*** Opening of Data provided ***
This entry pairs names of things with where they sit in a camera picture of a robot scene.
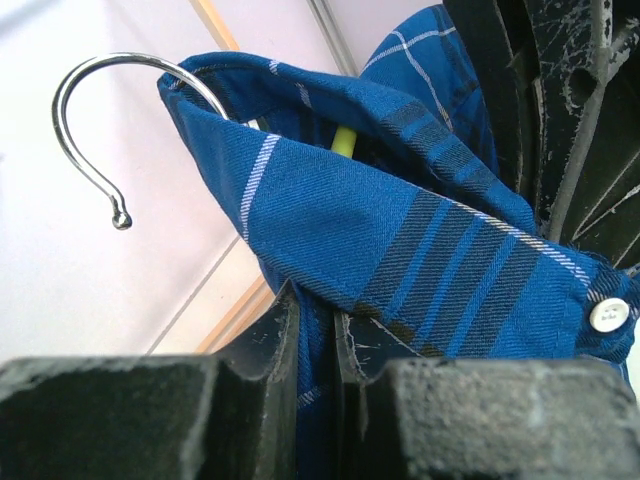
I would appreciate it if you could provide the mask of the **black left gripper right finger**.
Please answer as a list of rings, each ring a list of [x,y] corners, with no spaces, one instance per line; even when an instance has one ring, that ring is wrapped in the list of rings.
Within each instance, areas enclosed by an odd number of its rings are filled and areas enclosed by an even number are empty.
[[[341,479],[635,479],[639,410],[598,360],[425,358],[334,317]]]

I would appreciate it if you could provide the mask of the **green plastic hanger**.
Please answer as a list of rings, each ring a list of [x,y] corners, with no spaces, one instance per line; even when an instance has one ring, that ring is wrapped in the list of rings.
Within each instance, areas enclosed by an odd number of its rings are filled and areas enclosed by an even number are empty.
[[[120,65],[161,71],[157,98],[135,73],[120,105],[125,121],[113,149],[100,154],[121,173],[124,146],[138,145],[142,184],[123,194],[78,148],[69,126],[76,113],[82,133],[97,129],[107,99],[86,84],[95,72]],[[368,217],[357,171],[328,152],[328,138],[305,147],[293,109],[311,117],[316,83],[338,79],[246,53],[209,53],[172,64],[156,56],[117,52],[89,59],[60,82],[51,104],[55,136],[80,185],[59,190],[68,223],[108,215],[115,228],[140,223],[156,230],[241,228],[250,212],[287,228],[346,228]]]

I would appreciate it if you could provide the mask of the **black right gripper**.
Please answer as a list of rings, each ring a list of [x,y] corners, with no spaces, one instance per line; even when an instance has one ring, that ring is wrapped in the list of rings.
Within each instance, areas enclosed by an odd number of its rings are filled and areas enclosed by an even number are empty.
[[[449,1],[500,173],[539,234],[639,266],[639,5]]]

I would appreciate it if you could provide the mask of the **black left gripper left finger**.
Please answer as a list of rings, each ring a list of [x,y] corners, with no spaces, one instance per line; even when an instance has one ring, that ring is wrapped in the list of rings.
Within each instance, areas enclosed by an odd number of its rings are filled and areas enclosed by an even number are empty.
*** Close of Data provided ***
Output every line above exactly as it stands, and drop any picture.

Exercise response
This entry pairs names of things with where they sit in a camera picture of a robot scene.
I would appreciate it if you could provide the mask of the **black left gripper right finger**.
Please answer as a list of rings, each ring a list of [x,y] corners, with no spaces, one instance per line; even when an instance has one ring, that ring is wrapped in the list of rings.
Within each instance, areas enclosed by an odd number of its rings are filled and areas enclosed by an even number are empty.
[[[341,479],[635,479],[639,410],[598,360],[425,358],[334,317]]]

I would appreciate it if you could provide the mask of the **green plastic hanger**.
Please answer as a list of rings, each ring a list of [x,y] corners, with no spaces, one instance per line; even when an instance has one ring, that ring is wrapped in the list of rings.
Within each instance, areas enclosed by an odd number of its rings are filled and areas enclosed by an even number are empty.
[[[120,65],[161,71],[157,98],[135,73],[120,105],[125,121],[113,149],[100,154],[121,173],[124,146],[138,145],[142,184],[123,194],[78,148],[69,126],[76,113],[82,133],[97,129],[107,99],[86,84],[95,72]],[[368,217],[357,171],[328,152],[328,138],[305,147],[293,109],[311,117],[316,83],[338,79],[246,53],[209,53],[172,64],[156,56],[117,52],[89,59],[60,82],[51,104],[55,136],[80,185],[59,190],[68,223],[108,215],[115,228],[140,223],[156,230],[241,228],[250,212],[287,228],[346,228]]]

I would appreciate it if you could provide the mask of the **black right gripper**.
Please answer as a list of rings, each ring a list of [x,y] corners, with no spaces, one instance per line; even when an instance has one ring, that ring is wrapped in the list of rings.
Within each instance, areas enclosed by an odd number of its rings are filled and areas enclosed by an even number are empty.
[[[449,1],[500,173],[539,234],[639,266],[639,5]]]

I would appreciate it if you could provide the mask of the **black left gripper left finger**.
Please answer as a list of rings, each ring a list of [x,y] corners, with no spaces, one instance per line; even when an instance has one ring, that ring is wrapped in the list of rings.
Within each instance, areas enclosed by an odd number of its rings are filled and areas enclosed by an even number are empty.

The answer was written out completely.